By the Court .—Order affirmed.
This opinion will not be published. See W R ULE 809.23(1)(b)5.
[1] All references to the Wisconsin Statutes are to the 2023-24 version.
[2] Under State ex rel. M.L.B. v. D.G.H. , 122 Wis. 2d 536, 363 N.W.2d 419 (1985), when a party moves for relief from a judgment under W § 806.07(1)(h), the circuit court must either accept the motion’s allegations as true or hold an evidentiary hearing on the allegations. Id. at 553, 557; see also Sukala v. Heritage Mut. Ins. Co. , 2005 WI 83, ¶10, 282 Wis. 2d 46, 698 N.W.2d 610. Here, Progressive does not argue that the court failed to accept as true the allegation that Progressive had a meritorious defense. On the contrary, Progressive asserts that the court “found that … Progressive had a meritorious defense to the claim; namely, that it did not issue an insurance policy to the Defendants.”

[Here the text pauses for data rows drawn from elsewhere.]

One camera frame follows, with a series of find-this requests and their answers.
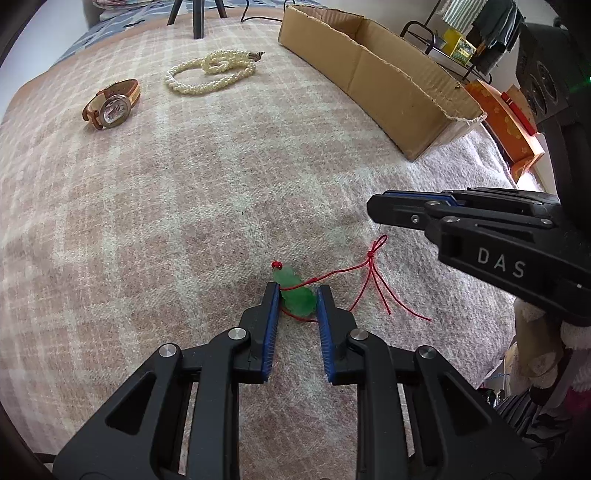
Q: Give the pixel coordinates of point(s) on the black tripod stand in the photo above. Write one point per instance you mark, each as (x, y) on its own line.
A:
(198, 23)

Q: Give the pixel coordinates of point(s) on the red flat box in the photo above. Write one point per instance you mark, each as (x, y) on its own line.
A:
(519, 113)

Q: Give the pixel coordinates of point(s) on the orange cloth covered table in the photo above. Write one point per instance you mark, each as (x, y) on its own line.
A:
(498, 120)

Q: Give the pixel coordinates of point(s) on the green striped towel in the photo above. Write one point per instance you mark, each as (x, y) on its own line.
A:
(457, 11)

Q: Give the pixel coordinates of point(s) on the person's striped clothing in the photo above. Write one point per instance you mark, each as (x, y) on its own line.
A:
(531, 424)

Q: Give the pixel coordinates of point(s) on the yellow box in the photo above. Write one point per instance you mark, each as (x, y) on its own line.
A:
(450, 37)

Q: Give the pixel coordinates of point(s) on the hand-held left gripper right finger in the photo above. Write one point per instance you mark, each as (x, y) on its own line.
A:
(325, 341)

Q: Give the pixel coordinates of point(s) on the green yellow carton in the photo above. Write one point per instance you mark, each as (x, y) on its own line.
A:
(464, 50)

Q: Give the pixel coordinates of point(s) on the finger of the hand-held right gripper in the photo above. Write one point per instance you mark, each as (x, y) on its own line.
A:
(397, 210)
(498, 196)

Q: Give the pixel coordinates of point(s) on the dark hanging jacket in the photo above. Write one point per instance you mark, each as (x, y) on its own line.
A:
(494, 27)

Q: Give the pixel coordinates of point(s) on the black metal clothes rack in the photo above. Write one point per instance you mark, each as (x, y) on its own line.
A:
(418, 24)

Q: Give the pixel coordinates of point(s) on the small potted plant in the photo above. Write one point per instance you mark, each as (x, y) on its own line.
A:
(438, 42)

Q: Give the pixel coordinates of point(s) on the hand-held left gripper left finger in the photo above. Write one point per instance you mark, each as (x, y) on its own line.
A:
(272, 332)

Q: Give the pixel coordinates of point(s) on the blue patterned bed sheet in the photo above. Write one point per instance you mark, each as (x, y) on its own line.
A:
(87, 39)

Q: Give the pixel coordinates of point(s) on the cardboard box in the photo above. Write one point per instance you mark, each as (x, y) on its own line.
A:
(392, 92)

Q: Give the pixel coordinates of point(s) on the pink checked blanket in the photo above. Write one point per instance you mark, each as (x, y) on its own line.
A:
(138, 230)

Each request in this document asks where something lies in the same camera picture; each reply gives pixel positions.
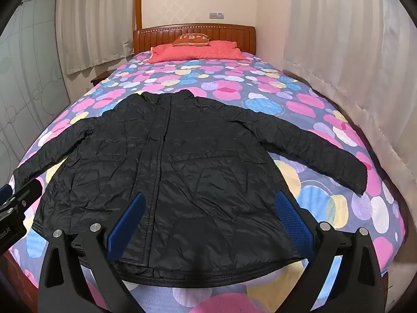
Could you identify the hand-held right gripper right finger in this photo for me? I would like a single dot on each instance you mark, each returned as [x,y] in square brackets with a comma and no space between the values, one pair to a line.
[293,219]

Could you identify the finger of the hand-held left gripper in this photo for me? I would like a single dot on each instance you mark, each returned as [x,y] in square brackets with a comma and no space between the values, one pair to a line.
[29,191]
[5,193]

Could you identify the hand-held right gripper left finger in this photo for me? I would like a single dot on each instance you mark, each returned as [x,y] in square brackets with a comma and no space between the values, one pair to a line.
[127,224]

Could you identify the black puffer jacket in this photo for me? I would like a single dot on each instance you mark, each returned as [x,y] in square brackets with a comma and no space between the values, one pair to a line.
[195,169]

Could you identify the frosted glass wardrobe door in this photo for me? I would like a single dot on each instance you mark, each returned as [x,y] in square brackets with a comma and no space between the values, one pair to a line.
[29,81]

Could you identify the wooden nightstand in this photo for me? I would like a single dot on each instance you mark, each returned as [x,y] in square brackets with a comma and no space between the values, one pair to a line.
[99,77]

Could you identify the dotted colourful bed sheet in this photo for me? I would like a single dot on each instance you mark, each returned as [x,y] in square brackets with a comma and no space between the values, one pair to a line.
[228,84]

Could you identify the long cream curtain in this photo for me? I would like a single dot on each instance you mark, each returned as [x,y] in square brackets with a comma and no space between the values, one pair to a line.
[342,55]

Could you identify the short cream curtain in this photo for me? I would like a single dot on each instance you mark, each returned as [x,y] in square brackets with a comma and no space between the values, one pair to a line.
[94,22]

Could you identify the red quilted pillow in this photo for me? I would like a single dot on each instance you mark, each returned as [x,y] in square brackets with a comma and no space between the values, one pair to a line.
[195,53]

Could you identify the orange-brown printed cushion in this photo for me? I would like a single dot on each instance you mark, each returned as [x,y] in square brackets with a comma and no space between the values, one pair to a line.
[192,39]

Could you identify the wooden bed headboard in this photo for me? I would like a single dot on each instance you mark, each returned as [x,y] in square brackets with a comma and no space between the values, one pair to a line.
[228,34]

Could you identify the white wall switch plate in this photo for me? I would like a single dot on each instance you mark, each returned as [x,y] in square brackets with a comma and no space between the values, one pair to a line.
[216,15]

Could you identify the tall wooden wall post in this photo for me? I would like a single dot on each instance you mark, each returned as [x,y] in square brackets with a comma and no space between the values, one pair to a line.
[139,0]

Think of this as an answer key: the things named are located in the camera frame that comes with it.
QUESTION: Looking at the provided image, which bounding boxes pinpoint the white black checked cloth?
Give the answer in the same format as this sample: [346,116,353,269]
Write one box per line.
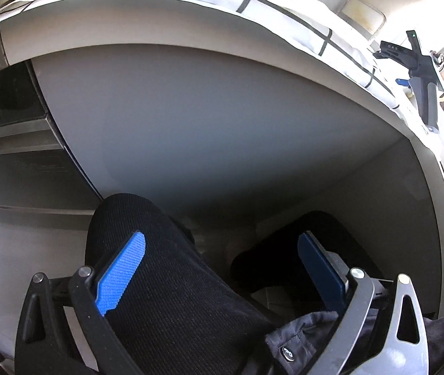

[3] When the circuit court posited to Progressive’s counsel that “you could have contacted the Court” and that “months and months have gone by,” counsel responded as follows: And I agree with that. Unfortunately, instead of contacting the Court or opposing counsel as the first step, Progressive went into an investigation mode. They were looking at all the faxes that had gone through and was trying to figure out how did this happen, so that I could come to the Court and give an explanation. Unfortunately, I do not have a great explanation for the Court.